Patients diagnosed with a malignant glioma (brain tumors) can undergo surgery, chemotherapy and radiation to destroy the tumor, but the cancer will return.

‘In the future, smart fat cells will deliver chemotherapeutic drugs along with contrast agents, to brain tumor patients so that cancer cells can be detected and wiped out.’

Cancerous gliomas are uniformly fatal, with a median survival rate of 14 months from the time of diagnosis. But a new nanotechnology approach developed by Xiaoli Liu and Madhan Kumar in the Department of Neurosurgery could transform gliomas from a death sentence into a treatable condition. 

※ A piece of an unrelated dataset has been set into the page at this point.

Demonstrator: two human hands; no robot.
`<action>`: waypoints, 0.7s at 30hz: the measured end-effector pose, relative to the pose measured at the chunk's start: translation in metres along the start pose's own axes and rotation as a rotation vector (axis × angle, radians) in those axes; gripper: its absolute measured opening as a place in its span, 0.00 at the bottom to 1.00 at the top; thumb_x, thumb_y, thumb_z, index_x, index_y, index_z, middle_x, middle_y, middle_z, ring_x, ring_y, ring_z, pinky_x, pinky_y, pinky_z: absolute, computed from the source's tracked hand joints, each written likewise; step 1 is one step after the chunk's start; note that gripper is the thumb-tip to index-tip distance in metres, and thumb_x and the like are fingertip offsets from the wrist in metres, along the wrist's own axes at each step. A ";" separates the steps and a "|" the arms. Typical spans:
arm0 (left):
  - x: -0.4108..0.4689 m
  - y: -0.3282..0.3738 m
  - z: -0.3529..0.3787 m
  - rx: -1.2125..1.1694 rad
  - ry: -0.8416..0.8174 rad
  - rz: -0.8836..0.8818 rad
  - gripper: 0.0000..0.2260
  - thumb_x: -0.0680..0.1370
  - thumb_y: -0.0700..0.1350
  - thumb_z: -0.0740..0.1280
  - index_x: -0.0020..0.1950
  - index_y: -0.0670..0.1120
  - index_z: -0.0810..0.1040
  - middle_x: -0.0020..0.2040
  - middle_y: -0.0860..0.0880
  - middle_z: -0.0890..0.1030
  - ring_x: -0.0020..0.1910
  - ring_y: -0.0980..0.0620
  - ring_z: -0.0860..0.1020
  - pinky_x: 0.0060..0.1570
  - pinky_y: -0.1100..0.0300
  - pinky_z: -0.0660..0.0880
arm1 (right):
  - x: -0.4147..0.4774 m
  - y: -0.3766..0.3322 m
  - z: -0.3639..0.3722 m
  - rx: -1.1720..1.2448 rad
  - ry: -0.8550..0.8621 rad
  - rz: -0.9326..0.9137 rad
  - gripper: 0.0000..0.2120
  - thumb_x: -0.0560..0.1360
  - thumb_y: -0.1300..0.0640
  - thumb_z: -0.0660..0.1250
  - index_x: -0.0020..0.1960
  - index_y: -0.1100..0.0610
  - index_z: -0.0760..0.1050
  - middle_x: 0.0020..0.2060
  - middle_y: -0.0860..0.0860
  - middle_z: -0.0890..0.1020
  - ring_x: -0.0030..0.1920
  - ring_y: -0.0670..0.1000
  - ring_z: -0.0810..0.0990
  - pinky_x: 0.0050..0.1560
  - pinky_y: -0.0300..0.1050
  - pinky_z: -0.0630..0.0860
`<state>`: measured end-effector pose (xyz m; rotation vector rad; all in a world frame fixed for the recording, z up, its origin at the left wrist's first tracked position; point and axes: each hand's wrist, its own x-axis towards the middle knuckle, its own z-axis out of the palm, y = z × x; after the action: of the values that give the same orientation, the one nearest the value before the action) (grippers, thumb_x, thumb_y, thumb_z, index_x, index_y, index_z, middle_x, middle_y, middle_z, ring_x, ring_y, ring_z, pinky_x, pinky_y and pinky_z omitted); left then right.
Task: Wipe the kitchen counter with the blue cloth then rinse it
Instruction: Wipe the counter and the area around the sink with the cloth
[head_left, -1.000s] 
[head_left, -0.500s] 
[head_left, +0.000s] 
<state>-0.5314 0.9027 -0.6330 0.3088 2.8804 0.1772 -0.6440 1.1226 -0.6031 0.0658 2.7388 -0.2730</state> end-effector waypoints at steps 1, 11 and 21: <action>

Patients diagnosed with a malignant glioma can undergo surgery, chemotherapy and radiation to destroy the tumor, but the cancer will return. "Patients typically don't die from the tumor they initially presented with. Rather, they die from new tumors that come back in other parts of the brain," said James Connor, distinguished professor of neurosurgery.
These new gliomas tend to grow quickly and are often resistant to treatment because they spring from cancer cells that survived the first therapeutic assault. Glioma patients have follow-up MRIs to detect new brain cancers but the tests do not catch the tumors early enough to save lives.
That is because contrast agents used to outline gliomas on an MRI can only pass the protective blood-brain barrier once the tumors have grown large enough to cause damage to the barrier. Until then, the blood-brain barrier blocks 98 percent of small molecules and all large molecules from entering the brain.
To overcome this deadly limitation, Penn State researchers created 'smart fat cells' called liposomes that can pass the blood-brain barrier in mice, seek out tiny cancerous gliomas like heat-seeking missiles and light them up on an MRI. The liposomes are loaded with the most commonly used contrast agent, Magnevist. On their surface, the liposomes are studded with proteins that target receptors on glioma cells.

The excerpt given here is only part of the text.